Databricks data source for Grafana

Documentation

Plugins

The Databricks data source allows a direct connection to Databricks to query and visualize Databricks data in Grafana.

This data source provides a SQL editor to format and color code your SQL statements.

Installation

For detailed instructions on how to install the plugin on Grafana Cloud or locally, refer to Install a plugin.

Note
This plugin uses dynamic links for Credentials authentication (deprecated). Grafana suggests using Token authentication instead. The plugin does not work with Credentials authentication when run on bare Alpine Linux. If Token based authentication is not an option and Alpine Linux is a requirement, Grafana recommends using Alpine images.

Watch the following video for information on how to connect Databricks to your Grafana instance and get started exploring and visualizing your data lake.

Manual configuration

Once the plugin is installed on your Grafana instance, follow these instructions to add a new Databricks data source, and enter configuration options.

With a configuration file

You can define and configure the data source in YAML files as part of the Grafana provisioning system. For general information about provisioning in Grafana, refer to Provision data sources.

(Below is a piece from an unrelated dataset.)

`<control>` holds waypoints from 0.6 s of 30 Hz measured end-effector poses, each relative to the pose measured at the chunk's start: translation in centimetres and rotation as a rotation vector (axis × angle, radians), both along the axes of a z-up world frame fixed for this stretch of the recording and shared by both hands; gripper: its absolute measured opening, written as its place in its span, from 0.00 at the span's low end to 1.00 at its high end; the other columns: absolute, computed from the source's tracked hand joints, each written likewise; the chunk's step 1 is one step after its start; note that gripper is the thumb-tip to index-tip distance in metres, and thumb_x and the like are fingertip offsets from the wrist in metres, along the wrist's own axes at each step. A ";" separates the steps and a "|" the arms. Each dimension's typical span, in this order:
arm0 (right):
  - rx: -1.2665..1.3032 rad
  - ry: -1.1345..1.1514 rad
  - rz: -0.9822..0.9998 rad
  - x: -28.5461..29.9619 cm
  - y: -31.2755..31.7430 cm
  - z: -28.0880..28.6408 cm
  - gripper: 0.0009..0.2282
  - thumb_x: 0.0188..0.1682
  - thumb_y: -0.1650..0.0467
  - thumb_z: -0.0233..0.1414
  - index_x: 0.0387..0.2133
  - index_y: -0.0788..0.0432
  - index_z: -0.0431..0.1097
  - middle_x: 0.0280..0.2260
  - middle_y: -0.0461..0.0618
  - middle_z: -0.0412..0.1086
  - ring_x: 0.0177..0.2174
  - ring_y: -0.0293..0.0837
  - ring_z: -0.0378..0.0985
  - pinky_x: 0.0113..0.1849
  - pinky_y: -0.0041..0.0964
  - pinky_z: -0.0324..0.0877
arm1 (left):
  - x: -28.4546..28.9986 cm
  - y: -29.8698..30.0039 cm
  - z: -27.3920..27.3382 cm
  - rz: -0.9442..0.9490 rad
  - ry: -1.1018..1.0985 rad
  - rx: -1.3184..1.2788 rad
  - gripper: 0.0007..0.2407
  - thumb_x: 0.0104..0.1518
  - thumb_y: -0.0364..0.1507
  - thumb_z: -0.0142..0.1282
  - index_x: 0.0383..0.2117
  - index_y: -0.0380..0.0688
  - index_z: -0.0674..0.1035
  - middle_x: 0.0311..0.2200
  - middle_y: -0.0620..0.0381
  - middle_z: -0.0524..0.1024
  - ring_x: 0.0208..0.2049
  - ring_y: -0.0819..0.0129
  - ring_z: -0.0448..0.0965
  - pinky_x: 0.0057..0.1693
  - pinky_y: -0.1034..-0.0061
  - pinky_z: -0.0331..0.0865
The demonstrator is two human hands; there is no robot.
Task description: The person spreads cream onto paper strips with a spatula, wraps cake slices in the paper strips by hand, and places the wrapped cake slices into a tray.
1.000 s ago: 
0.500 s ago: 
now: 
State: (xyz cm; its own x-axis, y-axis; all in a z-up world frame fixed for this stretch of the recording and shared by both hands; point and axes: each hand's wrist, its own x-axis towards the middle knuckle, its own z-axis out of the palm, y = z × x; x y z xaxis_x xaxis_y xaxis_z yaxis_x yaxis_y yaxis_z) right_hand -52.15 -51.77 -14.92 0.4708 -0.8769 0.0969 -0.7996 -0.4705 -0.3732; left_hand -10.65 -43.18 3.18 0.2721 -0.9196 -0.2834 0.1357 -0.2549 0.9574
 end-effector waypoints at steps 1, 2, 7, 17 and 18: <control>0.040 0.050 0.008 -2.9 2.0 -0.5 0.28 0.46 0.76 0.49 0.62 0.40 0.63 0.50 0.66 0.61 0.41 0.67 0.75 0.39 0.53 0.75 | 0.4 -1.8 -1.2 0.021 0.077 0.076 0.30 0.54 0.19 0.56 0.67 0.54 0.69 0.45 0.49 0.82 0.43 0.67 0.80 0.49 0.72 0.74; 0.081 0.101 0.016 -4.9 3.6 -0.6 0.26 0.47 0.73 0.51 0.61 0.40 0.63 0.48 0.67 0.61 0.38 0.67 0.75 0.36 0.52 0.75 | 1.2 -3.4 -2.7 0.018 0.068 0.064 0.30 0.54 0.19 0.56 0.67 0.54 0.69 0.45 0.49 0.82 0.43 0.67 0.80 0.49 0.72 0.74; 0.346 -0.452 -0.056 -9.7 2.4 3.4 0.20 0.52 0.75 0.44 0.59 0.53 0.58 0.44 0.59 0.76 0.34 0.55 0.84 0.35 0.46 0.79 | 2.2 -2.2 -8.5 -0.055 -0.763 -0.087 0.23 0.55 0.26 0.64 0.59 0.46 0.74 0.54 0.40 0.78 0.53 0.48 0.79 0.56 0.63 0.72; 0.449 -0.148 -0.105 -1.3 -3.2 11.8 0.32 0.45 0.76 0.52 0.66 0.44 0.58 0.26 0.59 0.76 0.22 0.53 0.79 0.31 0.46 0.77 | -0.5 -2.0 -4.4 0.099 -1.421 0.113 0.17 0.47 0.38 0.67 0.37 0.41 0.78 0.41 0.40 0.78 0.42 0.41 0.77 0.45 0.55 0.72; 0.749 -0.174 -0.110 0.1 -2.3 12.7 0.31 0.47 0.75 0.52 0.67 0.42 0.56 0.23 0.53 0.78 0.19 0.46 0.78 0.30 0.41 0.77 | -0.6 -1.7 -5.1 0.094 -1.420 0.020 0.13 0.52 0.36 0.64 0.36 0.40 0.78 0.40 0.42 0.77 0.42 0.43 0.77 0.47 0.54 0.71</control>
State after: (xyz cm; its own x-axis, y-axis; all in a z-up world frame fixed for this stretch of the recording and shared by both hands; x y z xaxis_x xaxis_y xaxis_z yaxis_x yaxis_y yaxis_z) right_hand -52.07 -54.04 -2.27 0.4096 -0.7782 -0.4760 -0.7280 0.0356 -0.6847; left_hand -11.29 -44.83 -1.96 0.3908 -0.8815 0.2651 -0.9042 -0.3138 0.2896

Following is a provisioning example for the Databricks data source using basic authentication:

YAML
apiVersion: 1
datasources:
  - name: Databricks
    type: grafana-databricks-datasource
    jsonData:
      host: community.cloud.databricks.com
      httpPath: path-from-databricks-odbc-settings
    secureJsonData:
      token: password/personal-token

Time series

Time series visualization options are selectable after adding a datetime field type to your query. This field is used as the timestamp. You can select time series visualizations using the visualization options. Grafana interprets timestamp rows without explicit time zone as UTC. Any column except time is treated as a value column.

Multi-line time series

To create multi-line time series, the query must return at least three fields in the following order:

field 1: datetime field with an alias of time
field 2: value to group by
field 3+: the metric values

For example:

SQL
SELECT log_time AS time, machine_group, avg(disk_free) AS avg_disk_free
FROM mgbench.logs1
GROUP BY machine_group, log_time
ORDER BY log_time

Templates and variables

To add a new Databricks query variable, refer to Add a query variable.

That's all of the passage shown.